**What the task requires:** Count how many lines of the data include "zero". The answer is that number and nothing else.

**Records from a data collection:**
"""
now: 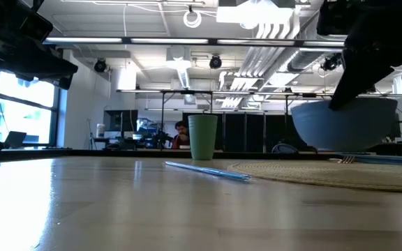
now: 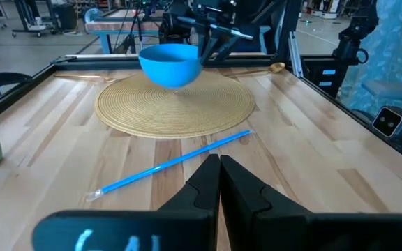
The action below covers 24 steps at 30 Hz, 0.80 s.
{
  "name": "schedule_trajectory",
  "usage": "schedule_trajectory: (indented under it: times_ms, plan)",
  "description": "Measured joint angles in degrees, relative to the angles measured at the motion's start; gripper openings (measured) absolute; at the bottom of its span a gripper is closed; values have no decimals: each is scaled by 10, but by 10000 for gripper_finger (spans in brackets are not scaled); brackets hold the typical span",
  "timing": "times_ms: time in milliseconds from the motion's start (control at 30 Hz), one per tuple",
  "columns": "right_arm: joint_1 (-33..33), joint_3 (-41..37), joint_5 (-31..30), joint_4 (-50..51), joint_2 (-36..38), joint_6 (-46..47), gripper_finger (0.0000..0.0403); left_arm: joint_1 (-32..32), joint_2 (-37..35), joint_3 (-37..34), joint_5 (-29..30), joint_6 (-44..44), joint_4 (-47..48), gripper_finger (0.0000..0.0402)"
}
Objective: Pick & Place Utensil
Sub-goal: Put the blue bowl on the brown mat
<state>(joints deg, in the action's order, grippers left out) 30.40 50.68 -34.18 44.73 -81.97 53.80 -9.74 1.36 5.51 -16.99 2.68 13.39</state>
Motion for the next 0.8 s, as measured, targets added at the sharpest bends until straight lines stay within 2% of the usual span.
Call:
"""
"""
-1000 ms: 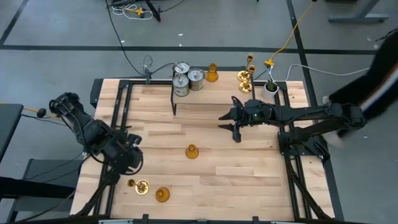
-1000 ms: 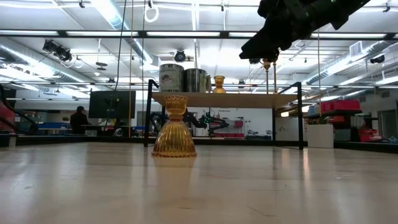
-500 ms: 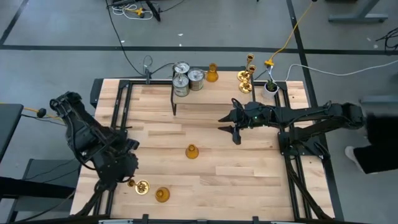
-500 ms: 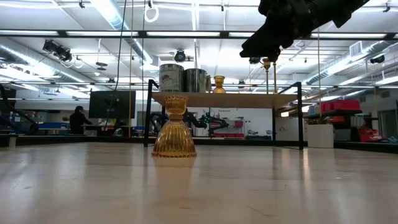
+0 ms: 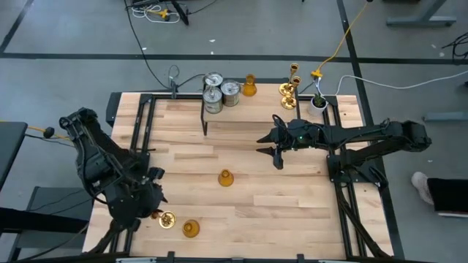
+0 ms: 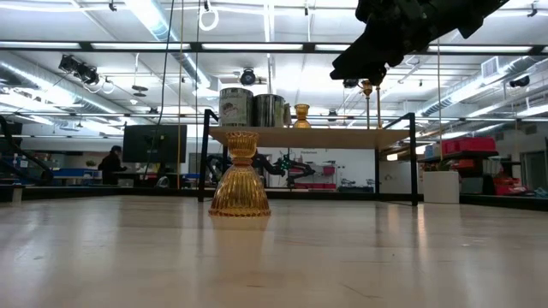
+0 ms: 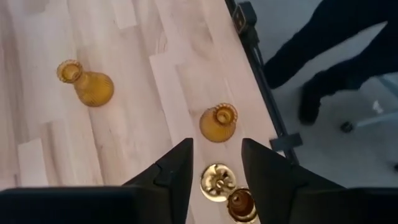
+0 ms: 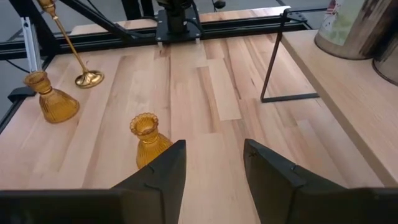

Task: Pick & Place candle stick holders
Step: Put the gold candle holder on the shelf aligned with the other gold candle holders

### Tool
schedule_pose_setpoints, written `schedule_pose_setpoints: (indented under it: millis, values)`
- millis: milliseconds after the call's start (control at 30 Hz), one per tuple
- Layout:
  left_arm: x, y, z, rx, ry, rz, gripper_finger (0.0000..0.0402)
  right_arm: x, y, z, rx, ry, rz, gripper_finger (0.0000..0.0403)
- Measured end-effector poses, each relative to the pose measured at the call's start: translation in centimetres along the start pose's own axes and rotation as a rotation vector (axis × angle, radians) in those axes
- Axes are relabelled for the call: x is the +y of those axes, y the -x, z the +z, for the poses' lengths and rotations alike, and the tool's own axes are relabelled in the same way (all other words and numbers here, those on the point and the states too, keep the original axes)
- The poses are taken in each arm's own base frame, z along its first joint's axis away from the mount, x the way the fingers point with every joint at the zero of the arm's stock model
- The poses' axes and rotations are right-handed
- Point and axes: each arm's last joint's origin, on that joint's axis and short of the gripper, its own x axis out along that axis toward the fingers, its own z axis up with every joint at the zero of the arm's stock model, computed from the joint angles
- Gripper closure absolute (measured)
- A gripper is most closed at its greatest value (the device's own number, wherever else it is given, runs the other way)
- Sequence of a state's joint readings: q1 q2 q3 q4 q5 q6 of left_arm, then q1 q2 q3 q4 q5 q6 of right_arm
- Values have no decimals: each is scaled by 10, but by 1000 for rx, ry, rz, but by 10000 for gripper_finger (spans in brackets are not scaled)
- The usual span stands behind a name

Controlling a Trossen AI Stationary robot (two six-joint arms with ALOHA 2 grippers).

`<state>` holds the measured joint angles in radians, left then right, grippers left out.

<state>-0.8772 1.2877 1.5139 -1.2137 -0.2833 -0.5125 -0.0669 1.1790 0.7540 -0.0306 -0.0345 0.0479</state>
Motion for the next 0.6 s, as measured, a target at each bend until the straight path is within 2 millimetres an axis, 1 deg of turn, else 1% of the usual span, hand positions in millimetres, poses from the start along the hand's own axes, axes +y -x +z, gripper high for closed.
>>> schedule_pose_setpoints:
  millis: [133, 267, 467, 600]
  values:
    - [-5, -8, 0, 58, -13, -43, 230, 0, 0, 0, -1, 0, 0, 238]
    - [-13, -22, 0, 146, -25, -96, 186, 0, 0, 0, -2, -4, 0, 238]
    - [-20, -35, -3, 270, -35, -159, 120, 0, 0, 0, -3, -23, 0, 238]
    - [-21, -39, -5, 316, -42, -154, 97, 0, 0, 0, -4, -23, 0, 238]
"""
**Solution to the problem:** 2